Thursday, September 28, 2017
The Coffee House Club
In 1910, at the time of the Masterpieces of Mohammedan Art Exhibition in Munich, Fredrik R. Martin was perhaps the most distinguished historian of Islamic Art in the western world, a consequence in large part of the brilliance of his A History of Oriental Carpets before 1800, a work that is today, even more than a century after it was published, still regarded as one of the pillars in the field of carpet studies. But within a decade after the close of the exhibition, Martin had lost his luster, had become a “missing man.” Given his idiosyncrasies, his fall from favor was perhaps as predictable as his ascendance to prominence had been unanticipated. How he achieved and then lost distinction will be the theme of the talk.
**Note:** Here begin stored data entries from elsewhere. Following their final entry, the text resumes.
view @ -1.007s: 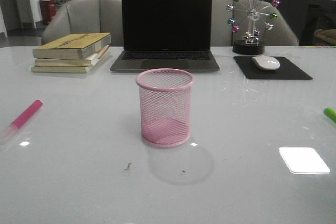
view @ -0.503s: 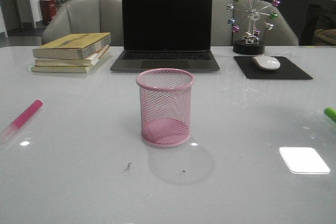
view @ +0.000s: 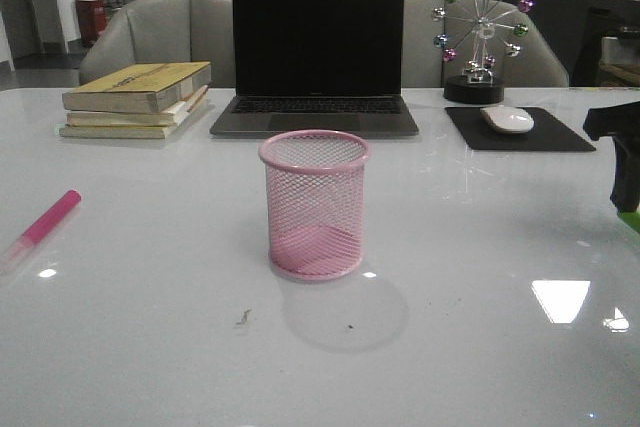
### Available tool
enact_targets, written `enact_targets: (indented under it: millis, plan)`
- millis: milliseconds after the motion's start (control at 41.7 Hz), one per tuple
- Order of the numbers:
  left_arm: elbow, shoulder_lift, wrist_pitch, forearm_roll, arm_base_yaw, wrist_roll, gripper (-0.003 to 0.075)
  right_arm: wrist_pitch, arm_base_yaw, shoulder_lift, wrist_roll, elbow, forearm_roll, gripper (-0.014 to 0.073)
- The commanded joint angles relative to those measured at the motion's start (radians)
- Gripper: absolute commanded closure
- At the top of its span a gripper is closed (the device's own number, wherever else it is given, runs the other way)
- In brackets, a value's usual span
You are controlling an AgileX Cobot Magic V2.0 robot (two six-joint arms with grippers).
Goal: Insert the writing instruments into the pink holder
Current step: 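Lower the right gripper onto the green marker and grasp it, then lift the green marker with the right gripper over the pink holder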
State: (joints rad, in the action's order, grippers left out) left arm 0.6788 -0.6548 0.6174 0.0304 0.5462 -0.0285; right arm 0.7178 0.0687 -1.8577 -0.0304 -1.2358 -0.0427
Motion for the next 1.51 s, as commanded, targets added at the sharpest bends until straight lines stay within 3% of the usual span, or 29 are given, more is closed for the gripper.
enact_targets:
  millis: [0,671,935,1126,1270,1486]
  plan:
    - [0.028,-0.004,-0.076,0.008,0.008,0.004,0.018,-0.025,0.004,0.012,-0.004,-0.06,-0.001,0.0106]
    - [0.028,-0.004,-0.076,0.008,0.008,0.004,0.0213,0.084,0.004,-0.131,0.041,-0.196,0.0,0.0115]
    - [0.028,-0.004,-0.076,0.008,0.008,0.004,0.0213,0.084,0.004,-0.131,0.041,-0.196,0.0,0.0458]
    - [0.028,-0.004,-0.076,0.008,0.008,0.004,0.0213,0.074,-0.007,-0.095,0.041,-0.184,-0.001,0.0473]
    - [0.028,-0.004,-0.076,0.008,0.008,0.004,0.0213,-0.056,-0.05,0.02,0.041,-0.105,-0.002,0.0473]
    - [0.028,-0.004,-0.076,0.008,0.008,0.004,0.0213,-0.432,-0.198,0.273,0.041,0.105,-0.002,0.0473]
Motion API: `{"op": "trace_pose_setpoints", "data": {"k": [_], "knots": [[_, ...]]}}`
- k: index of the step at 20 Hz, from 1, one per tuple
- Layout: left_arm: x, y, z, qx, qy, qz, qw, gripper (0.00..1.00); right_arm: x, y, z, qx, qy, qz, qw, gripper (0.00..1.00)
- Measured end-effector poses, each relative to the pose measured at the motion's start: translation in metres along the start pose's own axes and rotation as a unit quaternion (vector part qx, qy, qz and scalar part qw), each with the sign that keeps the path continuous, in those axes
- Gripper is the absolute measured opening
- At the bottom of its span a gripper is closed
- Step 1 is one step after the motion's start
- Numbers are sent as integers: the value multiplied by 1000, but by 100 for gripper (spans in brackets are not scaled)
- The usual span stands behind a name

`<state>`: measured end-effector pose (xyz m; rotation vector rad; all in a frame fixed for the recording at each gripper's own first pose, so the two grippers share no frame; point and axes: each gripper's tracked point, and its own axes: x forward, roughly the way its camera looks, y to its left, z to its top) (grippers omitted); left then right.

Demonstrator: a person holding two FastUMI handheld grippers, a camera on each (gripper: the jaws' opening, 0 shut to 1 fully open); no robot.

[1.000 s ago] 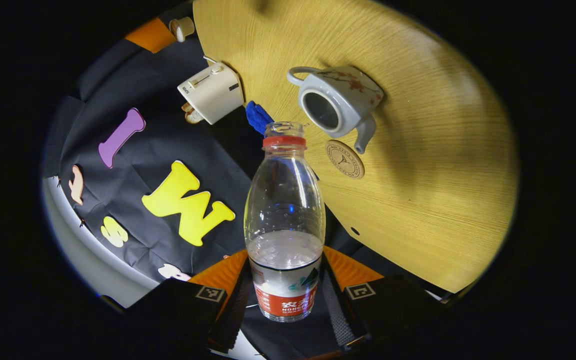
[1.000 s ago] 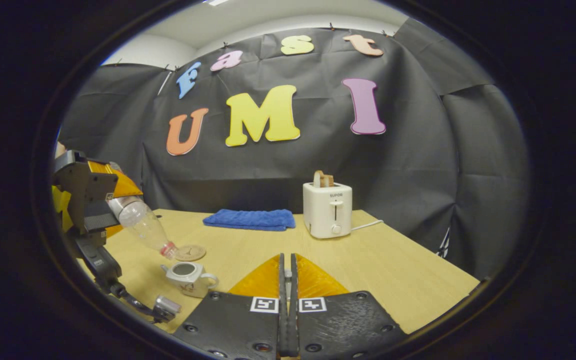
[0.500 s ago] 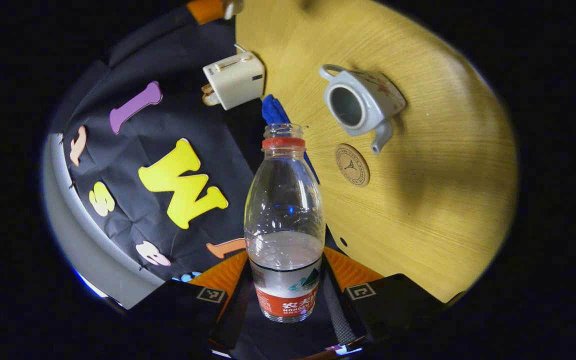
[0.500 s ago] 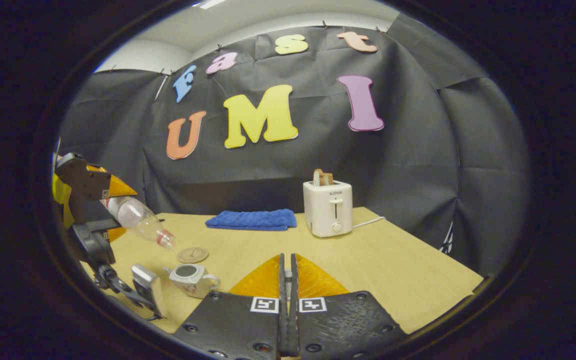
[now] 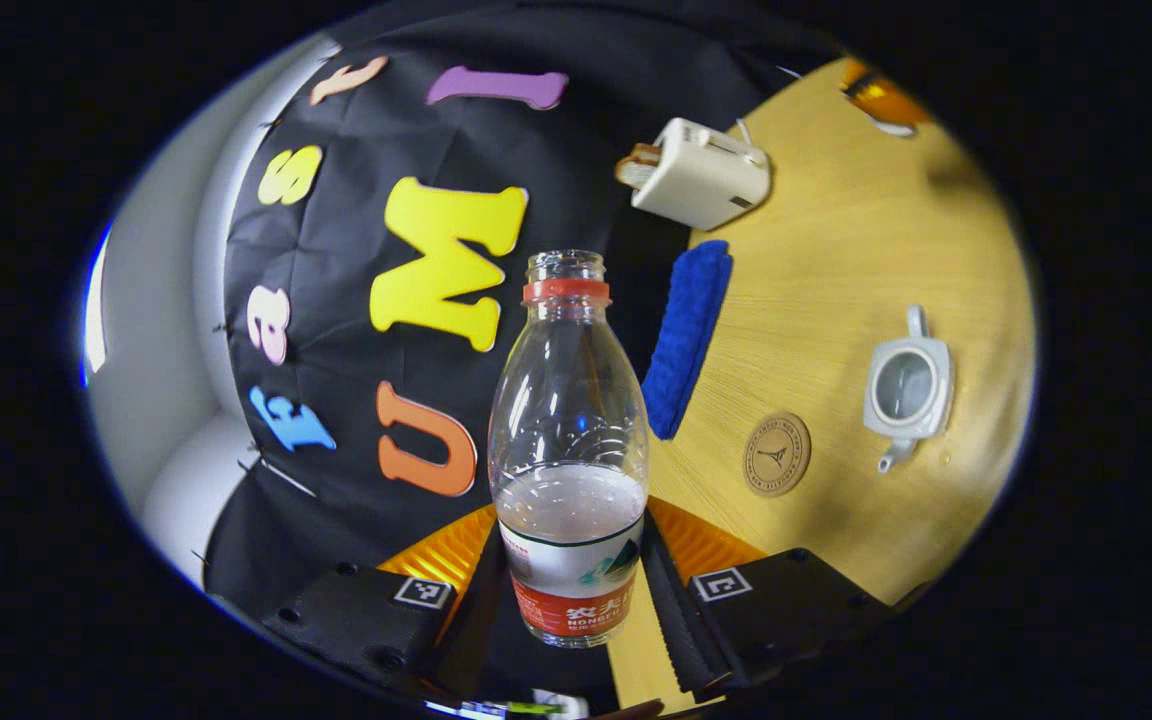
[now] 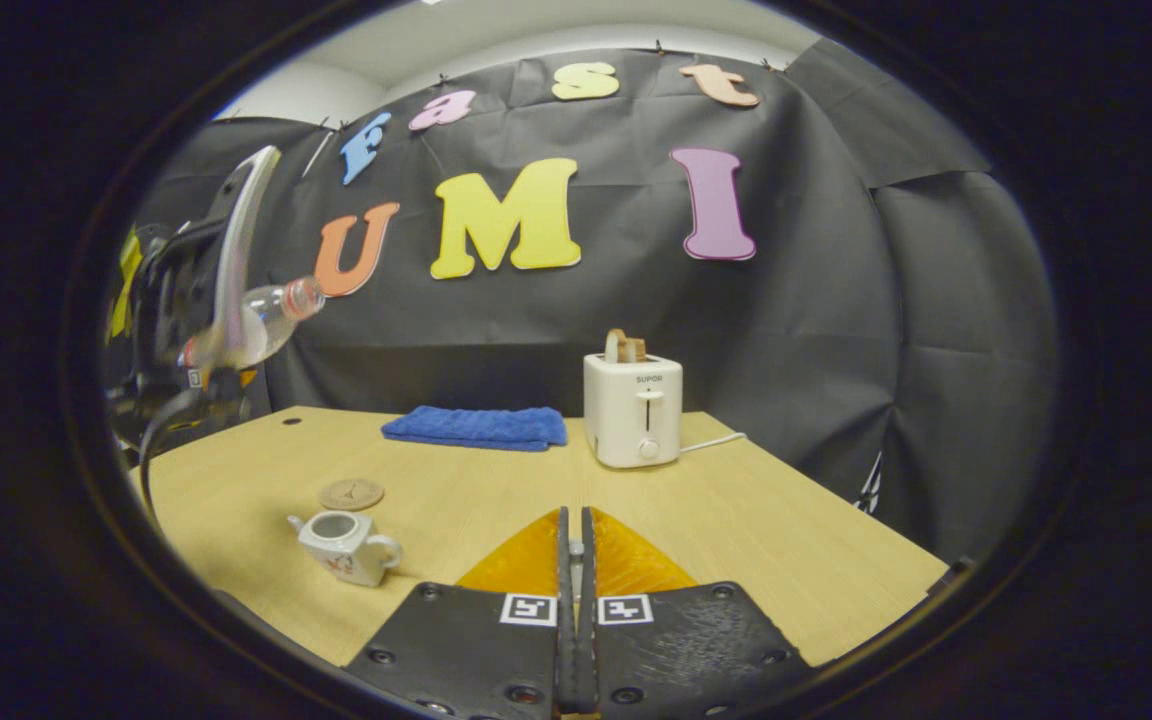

Thomas Farnham spent his professional career teaching American history initially at the University of North Carolina and later in the Connecticut State University system. Farnham’s interest in carpets and textiles was ignited by his research into the life of Charles T. Yerkes, one of the so-called “Robber Barons” of the later 19th century and an unlikely, but significant, carpet collector. The result was a paper about the Yerkes collection that he delivered in 1993 at the Philadelphia International Conference on Oriental Carpets, a paper that was subsequently published in HALI. Since then the provenance of classical carpets, the collectors of classical carpets, and the dealers who have bought and sold them have been Farnham’s particular interests. Mr. Farnham was also the co-author of TIMBUKTU TO TIBET, the catalog for Hajji Baba Club’s 75th Anniversary Exhibition.